_TASK DETAILS_
Wherever the string "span" shows up in the material below, copy that line.

_DATA SHOWN_
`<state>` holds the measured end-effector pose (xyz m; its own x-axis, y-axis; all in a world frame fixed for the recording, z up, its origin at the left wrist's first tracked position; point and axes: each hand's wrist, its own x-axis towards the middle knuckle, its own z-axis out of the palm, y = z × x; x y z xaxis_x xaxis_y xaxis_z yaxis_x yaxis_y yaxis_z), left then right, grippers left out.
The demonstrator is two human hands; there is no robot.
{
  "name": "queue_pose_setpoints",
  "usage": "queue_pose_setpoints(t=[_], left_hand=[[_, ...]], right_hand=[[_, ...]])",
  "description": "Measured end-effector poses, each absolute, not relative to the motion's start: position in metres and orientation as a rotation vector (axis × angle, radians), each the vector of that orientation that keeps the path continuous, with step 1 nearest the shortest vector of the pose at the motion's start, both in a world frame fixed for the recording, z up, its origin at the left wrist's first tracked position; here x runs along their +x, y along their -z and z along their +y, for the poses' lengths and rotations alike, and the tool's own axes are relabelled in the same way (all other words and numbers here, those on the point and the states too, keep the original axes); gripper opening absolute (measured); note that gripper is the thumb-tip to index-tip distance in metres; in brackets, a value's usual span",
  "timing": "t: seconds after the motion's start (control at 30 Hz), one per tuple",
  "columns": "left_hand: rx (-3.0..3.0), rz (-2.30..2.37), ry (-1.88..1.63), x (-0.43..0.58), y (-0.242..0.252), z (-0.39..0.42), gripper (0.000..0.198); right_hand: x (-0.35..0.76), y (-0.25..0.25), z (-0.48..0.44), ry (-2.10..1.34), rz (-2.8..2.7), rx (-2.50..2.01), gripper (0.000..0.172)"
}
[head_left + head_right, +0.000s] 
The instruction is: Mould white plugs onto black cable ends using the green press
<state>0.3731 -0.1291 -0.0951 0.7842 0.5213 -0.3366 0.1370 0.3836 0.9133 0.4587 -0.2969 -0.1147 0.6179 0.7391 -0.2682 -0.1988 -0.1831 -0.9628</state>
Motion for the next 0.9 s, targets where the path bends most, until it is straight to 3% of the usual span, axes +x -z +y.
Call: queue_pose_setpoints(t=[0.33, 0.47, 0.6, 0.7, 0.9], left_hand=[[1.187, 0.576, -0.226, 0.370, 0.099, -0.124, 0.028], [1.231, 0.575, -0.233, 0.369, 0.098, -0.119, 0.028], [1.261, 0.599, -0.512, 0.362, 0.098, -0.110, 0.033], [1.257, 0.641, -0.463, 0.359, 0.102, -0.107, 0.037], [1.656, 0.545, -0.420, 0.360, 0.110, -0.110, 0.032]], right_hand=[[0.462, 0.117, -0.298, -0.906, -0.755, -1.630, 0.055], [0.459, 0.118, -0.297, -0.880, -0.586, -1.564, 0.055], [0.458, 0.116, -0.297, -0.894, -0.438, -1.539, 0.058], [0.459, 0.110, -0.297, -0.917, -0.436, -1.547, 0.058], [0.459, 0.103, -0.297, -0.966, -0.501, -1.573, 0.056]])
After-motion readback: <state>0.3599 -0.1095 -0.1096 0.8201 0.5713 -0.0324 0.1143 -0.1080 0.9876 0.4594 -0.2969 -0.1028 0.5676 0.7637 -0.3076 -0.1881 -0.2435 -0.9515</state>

_RESPONSE FOR THIS EXERCISE_
  "description": "Measured end-effector poses, each absolute, not relative to the motion's start: position in metres and orientation as a rotation vector (axis × angle, radians), each the vector of that orientation that keeps the path continuous, with step 1 nearest the shortest vector of the pose at the motion's start, both in a world frame fixed for the recording, z up, its origin at the left wrist's first tracked position; here x runs along their +x, y along their -z and z along their +y, for the poses' lengths and rotations alike, and the tool's own axes are relabelled in the same way (all other words and numbers here, those on the point and the states too, keep the original axes); gripper opening absolute (measured); note that gripper is the thumb-tip to index-tip distance in metres; in brackets, a value's usual span",
Motion for the next 0.9 s, targets where the path bends most, until it is straight to 3% of the usual span, axes +x -z +y.

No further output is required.